Joe Biden's in

Agreed.

I saw enough of it to think he came off as an unlikable, buffoonish jerk with a short temper and inflated sense of his brilliance. His presidency has simply confirmed that is who he really is.

Or get sick. However, altho I like Joe*, I do hope he picks someone young and more progressive as a veep.

  • dont get me wrong, by no means is he perfect

Young and progressive are relative terms. On a ticket with him 57 is a mere child. Someone around that age with progressive cred who has shown the ability to win over rural voters, preferably not a white male would be great. (Yeah, I’m a fan of Tammy Baldwin but Kamala Harris would be fine.)
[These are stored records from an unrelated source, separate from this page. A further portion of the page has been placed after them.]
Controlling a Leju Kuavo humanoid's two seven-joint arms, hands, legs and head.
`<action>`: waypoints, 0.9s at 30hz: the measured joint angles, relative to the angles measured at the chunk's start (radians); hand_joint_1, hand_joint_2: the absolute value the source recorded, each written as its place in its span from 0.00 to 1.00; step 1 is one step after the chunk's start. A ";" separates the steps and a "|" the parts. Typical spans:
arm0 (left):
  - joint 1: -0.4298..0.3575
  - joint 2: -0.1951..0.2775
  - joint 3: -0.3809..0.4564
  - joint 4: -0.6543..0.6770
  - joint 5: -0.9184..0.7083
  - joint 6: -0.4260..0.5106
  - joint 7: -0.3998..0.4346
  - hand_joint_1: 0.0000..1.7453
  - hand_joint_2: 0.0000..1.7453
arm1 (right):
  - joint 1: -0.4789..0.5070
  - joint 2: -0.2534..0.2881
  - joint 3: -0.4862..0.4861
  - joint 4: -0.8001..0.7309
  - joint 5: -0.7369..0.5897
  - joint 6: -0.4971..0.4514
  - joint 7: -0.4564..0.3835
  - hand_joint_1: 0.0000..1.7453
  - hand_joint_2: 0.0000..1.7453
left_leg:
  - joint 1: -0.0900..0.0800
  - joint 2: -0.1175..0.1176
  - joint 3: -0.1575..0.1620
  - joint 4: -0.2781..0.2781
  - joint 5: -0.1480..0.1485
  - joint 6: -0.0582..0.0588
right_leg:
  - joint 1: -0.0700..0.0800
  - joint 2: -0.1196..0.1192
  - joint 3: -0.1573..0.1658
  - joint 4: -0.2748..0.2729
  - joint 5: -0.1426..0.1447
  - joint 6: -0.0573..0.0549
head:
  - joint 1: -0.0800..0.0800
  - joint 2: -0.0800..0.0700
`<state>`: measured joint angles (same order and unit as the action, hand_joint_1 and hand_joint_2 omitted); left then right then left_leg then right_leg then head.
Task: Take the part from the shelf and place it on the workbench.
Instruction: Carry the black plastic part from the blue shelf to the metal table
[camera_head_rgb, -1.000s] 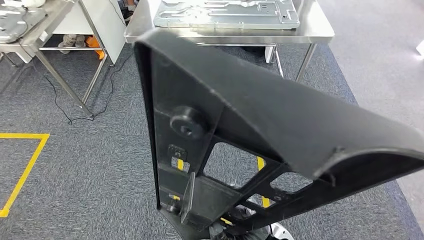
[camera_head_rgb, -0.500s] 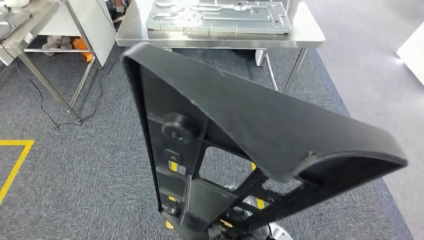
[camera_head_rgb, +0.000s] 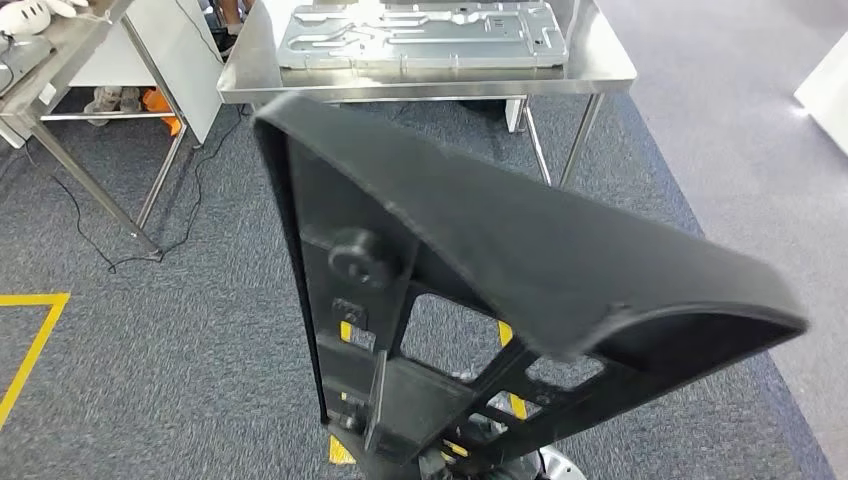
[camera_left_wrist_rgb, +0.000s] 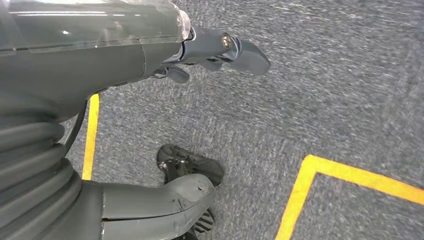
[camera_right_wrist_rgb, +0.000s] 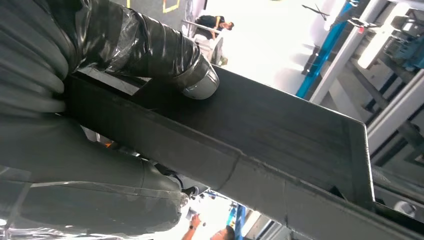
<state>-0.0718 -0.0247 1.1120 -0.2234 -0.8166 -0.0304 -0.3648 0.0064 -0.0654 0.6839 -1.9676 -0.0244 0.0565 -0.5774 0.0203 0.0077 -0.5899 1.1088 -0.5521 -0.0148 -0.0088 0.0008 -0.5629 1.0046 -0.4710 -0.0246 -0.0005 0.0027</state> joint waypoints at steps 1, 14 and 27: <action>0.001 0.001 0.000 0.000 0.000 -0.001 0.000 0.00 1.00 | 0.001 0.000 0.000 0.000 0.000 0.000 -0.001 1.00 1.00 | 0.000 -0.001 -0.034 0.068 -0.032 -0.002 | 0.001 0.000 0.002 -0.001 -0.001 -0.004 | 0.000 0.000; 0.007 0.004 0.000 0.000 -0.006 -0.008 -0.012 0.00 1.00 | 0.011 0.000 -0.004 -0.003 0.000 -0.010 -0.005 1.00 1.00 | 0.001 -0.003 0.031 -0.099 0.068 0.037 | 0.012 0.008 0.007 0.047 -0.055 0.031 | 0.000 0.000; 0.005 0.004 0.000 0.000 -0.014 -0.010 -0.017 0.00 1.00 | 0.021 0.000 -0.012 -0.008 0.002 -0.018 -0.010 1.00 1.00 | -0.001 0.000 0.103 -0.113 0.001 0.011 | 0.006 0.002 -0.044 0.034 0.006 0.023 | 0.000 0.000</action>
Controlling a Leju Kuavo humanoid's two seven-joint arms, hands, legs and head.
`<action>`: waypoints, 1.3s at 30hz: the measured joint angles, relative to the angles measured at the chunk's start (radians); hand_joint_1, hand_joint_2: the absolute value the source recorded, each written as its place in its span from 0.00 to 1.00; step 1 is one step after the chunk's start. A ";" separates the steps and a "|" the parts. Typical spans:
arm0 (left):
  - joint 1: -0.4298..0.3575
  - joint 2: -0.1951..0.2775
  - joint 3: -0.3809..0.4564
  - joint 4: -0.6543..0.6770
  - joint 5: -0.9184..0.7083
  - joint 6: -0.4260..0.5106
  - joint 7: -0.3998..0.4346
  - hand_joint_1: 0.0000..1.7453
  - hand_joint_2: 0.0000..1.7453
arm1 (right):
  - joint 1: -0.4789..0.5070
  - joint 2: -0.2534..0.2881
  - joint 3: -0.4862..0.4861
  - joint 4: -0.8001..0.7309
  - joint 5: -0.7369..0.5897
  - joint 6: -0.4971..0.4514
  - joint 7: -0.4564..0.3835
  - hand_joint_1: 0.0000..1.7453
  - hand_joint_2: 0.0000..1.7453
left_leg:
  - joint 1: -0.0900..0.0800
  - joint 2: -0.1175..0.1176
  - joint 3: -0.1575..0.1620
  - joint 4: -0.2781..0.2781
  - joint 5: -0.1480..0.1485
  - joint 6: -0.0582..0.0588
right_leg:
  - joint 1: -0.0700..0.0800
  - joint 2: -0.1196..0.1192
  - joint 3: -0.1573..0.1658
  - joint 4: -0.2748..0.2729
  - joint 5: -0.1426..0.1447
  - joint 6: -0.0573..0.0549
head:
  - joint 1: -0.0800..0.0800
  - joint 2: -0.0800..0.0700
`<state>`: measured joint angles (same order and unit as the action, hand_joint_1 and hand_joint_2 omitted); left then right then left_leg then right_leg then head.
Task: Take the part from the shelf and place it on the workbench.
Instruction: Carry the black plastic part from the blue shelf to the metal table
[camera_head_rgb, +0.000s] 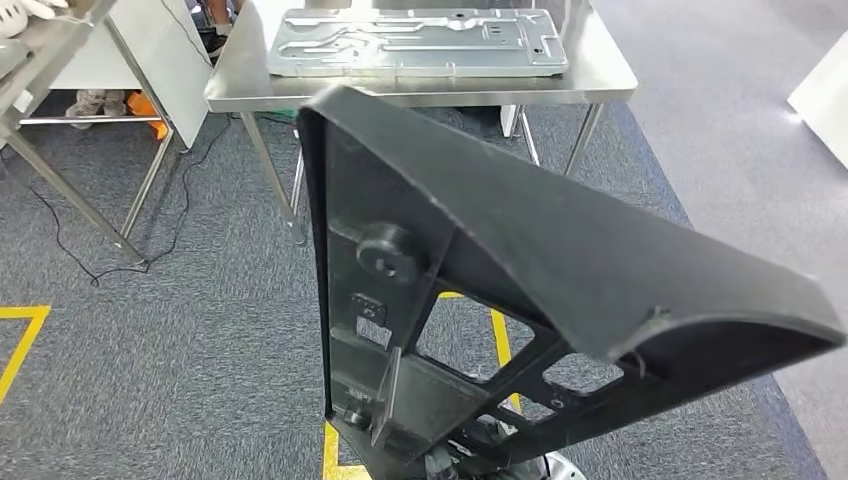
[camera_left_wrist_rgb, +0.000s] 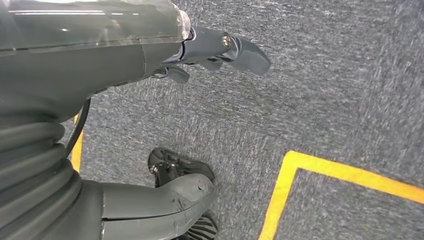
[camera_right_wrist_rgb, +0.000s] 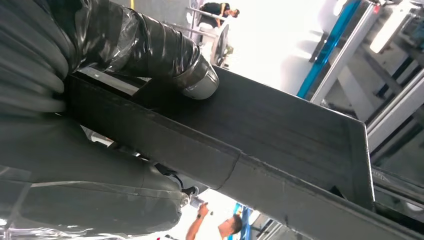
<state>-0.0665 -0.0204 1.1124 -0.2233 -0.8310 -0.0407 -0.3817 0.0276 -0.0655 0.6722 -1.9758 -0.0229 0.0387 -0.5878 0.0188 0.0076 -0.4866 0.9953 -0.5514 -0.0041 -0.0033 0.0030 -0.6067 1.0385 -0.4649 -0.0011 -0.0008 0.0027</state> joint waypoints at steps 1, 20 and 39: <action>-0.002 0.000 0.000 0.000 -0.001 -0.001 -0.001 0.00 1.00 | 0.002 0.000 0.000 -0.001 0.001 0.000 -0.001 1.00 1.00 | 0.001 0.001 0.006 0.003 -0.005 -0.005 | -0.001 0.001 0.009 -0.007 -0.004 -0.006 | 0.000 0.000; 0.006 0.007 0.000 0.000 -0.014 -0.006 -0.005 0.00 1.00 | 0.008 0.001 -0.002 -0.007 0.009 -0.014 -0.006 1.00 1.00 | 0.000 -0.007 -0.054 0.009 0.060 0.038 | -0.004 0.004 0.049 0.160 -0.140 0.024 | -0.001 0.000; -0.001 0.004 0.000 0.000 -0.019 -0.006 -0.012 0.00 1.00 | 0.011 0.001 -0.003 -0.009 0.015 -0.017 -0.006 1.00 1.00 | 0.001 -0.008 -0.150 0.281 -0.126 -0.009 | 0.003 0.003 0.038 0.000 -0.029 -0.035 | 0.002 0.000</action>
Yeah, I think that’s the one concern I’d have about Joe, either getting sick or simply looking sick. If Joe struggles to answer a question, has a moment where he seems forgetful or hard of hearing, that could plant a very negative seed in the minds of voters. In fact Trump’s branding strategy, with his “Sleepy Joe” snark, is clearly aiming in that direction.

Yeah, I am by no means a Harris fan, but she would work as a Biden veep. OTOH, do we have any females or blacks, etc in purple states that would be even better? I mean, CA is a shoe-in. Colorado? Florida? Iowa? Kentucky? Ohio? Penn? Virginia?

Wisconsin?

“Do we have any …blacks…that would be even better”

WTF. Extremely disturbing phrasing.

Yes you should use the best blacks you can rustle up.

Yeah, bad phrasing, lol. :smack:

There are organizations that can give you binders full of women, and the NAACP has a special this week on Binders O’ Blacks.
And, more seriously, does it really work to pick a VP from a particular state, then assume that state will come out in huge numbers for your campaign?

No, not “huge numbers”, but an average advantage of a bit over 2 points, which in a close election in a close state could be THE difference, the nail which without the shoe is lost, etc. …

Yup. Anyone who doesn’t think demographic balance and swing state appeal are going to be the prime factors in choosing a running mate is extremely naive.

Thanks, ignorance fought™.

I just couldn’t imagine someone thinking "Well, I prefer the policies of Candidate A, but Candidate B is running with a VP from the midwest… wait, I live in the midwest, I should vote for Candidate B!

But I guess people do.

I doubt it has as much to do with ignoring policy differences so much as getting off your ass and voting for a hometown boy/girl.

Not every voter is analyzing politicians policy briefs and many (with some good cause) take the policy statements as advertising drivel not as actual indications of what their administrations would bring. A fair number are on the fence between A or B or not bothering to come out that day. Little things like “We’re both Hoosiers.” can be just enough to sway that.

Not sure why that surprises. We are used to the idea that a Black person or a woman or a host of other identity issues on a ticket, including VP, may impact votes (up down cancelling each other out whatever). Being of the same state is just another arbitrary identity that we make tribes and teams of, in this case of a small but real and potentially significant impact.

Historically it did make a difference, but wasn’t the idea basically abandoned by the Clinton/Gore ticket? Both of them being from the south, I mean. Of course it was also true that they were both straight white Christian men, but aside from that, there wasn’t much geographic diversity on display.

Yeah. It gets a few more butts off couches and a few more undecided to vote the right way.

The average net gain (average with a pretty wide scatter) is simply a matter of record. There were gains with Biden, Palin, Edwards, Lieberman, Cheney, and Gore … whether or not the gain made any difference to the outcome and whether or not home state impact was any factor in the decision is a different question.

I don’t think the impact is reliable or big enough to be the most important factor in a running mate choice. There are other ticket balancing issues that play in as well and of course how well the two feel they would work together in the campaign and in the administration. But if there happens to be a choice who works well on other items coming from a swingable state cannot be dismissed.

I have lots of reasons to think that Tammy Baldwin would be a great pick if Biden was the nominee. Her bumping up must win WI by 2 points (on average) would be just one item in her plus column.

One drawback is that her Senate seat would be vacant until filled via special election, and there’s no guarantee that Wisconsinites would elect a Democrat to fill her seat.

As it is, the Dems are going to have to win 4 R-held Senate seats in order to get to 50, unless Doug Jones by some miracle holds on in Alabama. That’s already an uphill battle, and 5 is seriously more difficult than 4, given the territory.

WI may not be CA but it isn’t OH either. In an environment that won the election the odds would be good.

OTOH the odds that her seat would be the balance and that another D would not be able to win a special election are not as probable.

But yes, even that low probability is an offset to her pluses.